According to Boixeda, the app iCodex is a ‘calculator‘ that manages the data of comorbidity, obstruction, dyspnea and exacerbations. A tool that is “very designed for the clinician, but can also be used to monitor patients,” says the internist. All this has been achieved thanks to these new technologies that “have converted the figure of the internist doctorwho has gone from having an image of an older person with his phonendoscope and notebooks, to modern young people with tablets or mobile phones”.
A whole series of advances that, obviously, are also observed in clinical practice. This is the case of chest ultrasound in the treatment of COPD. to talk regarding it, John Torresan internist at the Infanta Leonor Hospital in Madrid, has warned that “the scarce scientific evidence of the use of this technique in respiratory disease“.
A situation that has been strange for all attendees since, according to Torres, “lung ultrasound is very easy to learn and very accessible.” This adds to the fact that, increasingly, “devices are cheaper and more miniaturized“. Likewise, he has given the example of various clinical scenarios, highlighting, for example, “the dyspnea of uncertain origin where the history, physical examination and basic tests have limited specificity”.

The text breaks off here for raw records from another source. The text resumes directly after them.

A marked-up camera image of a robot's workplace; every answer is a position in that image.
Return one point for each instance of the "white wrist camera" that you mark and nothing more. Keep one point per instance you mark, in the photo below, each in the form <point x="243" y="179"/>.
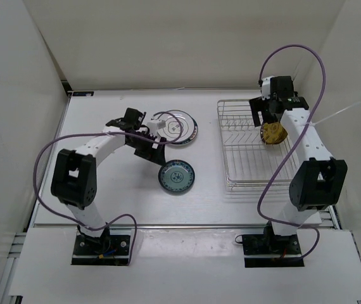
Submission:
<point x="264" y="84"/>
<point x="153" y="126"/>

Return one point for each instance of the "left dark label sticker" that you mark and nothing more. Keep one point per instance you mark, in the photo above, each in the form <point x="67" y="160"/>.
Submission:
<point x="83" y="94"/>

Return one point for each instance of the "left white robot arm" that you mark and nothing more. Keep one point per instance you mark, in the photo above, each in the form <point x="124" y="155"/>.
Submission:
<point x="74" y="180"/>

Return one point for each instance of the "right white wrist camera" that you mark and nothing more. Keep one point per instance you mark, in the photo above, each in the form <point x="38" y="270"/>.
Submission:
<point x="264" y="84"/>

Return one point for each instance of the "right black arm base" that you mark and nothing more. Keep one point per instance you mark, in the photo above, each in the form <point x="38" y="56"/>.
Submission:
<point x="261" y="251"/>

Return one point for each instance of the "white plate teal line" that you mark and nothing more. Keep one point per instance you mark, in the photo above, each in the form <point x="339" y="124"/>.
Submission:
<point x="177" y="128"/>

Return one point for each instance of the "metal wire dish rack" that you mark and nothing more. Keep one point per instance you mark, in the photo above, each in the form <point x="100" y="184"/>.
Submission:
<point x="249" y="163"/>

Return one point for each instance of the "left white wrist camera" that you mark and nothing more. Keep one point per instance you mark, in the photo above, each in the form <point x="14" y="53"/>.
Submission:
<point x="153" y="126"/>

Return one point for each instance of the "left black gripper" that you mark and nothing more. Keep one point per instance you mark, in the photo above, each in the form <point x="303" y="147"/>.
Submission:
<point x="156" y="156"/>

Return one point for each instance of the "yellow patterned plate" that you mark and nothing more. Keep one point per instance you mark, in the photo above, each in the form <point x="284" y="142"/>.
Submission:
<point x="284" y="135"/>
<point x="270" y="133"/>

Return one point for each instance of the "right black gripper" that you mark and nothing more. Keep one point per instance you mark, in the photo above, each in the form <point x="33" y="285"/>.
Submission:
<point x="258" y="104"/>

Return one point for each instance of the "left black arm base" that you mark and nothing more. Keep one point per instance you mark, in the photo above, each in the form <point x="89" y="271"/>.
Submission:
<point x="106" y="250"/>

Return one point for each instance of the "light blue patterned plate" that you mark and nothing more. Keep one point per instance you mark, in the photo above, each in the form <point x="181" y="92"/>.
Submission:
<point x="176" y="176"/>

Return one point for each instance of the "dark blue rim plate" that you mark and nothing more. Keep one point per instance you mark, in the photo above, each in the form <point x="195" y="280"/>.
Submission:
<point x="194" y="130"/>

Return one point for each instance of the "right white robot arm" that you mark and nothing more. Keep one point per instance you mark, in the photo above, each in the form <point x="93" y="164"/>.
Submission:
<point x="318" y="182"/>

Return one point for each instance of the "aluminium table rail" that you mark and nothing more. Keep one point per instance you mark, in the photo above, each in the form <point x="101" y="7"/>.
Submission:
<point x="167" y="226"/>

And it is that thanks to lung ultrasound you can see “interstitial involvement, pneumothorax, pneumonia, pelural effusion, evolutionary control of pulmonary congestion and guided thoracocentesis”. In short, for the specialist, “the Clinical ultrasound is necessary for the internist in the approach to COPDbut as it is an unknown field, it encourages further studies and evaluation of its application”.
The life experience of an intern outside the hospital
Is XV Meeting of the EPOC Group of the SEMI has put an end to it with the closing conference ‘Life experience of an internist outside the hospital’. In this meeting, Carlos San Roman, director of the Journal of Clinical Cases in Internal Medicine, has highlighted “all the therapeutic weapons that internists have to treat COPD patients”. And so he has presented the one who has put the icing on the cake of this meeting, Robert Hurtadointernist and writer.
Hurtado has more than fifty works published in high-impact journals and, above all, he has “many patients behind him who have shaped his professional career as a clinician”, San Román highlighted. During this closure, Hurtado reviewed his entire life, from childhood to adulthood, “and how he always wanted to be doctor and writer. Two areas that the specialist has managed to unite and make of them what today is his passion.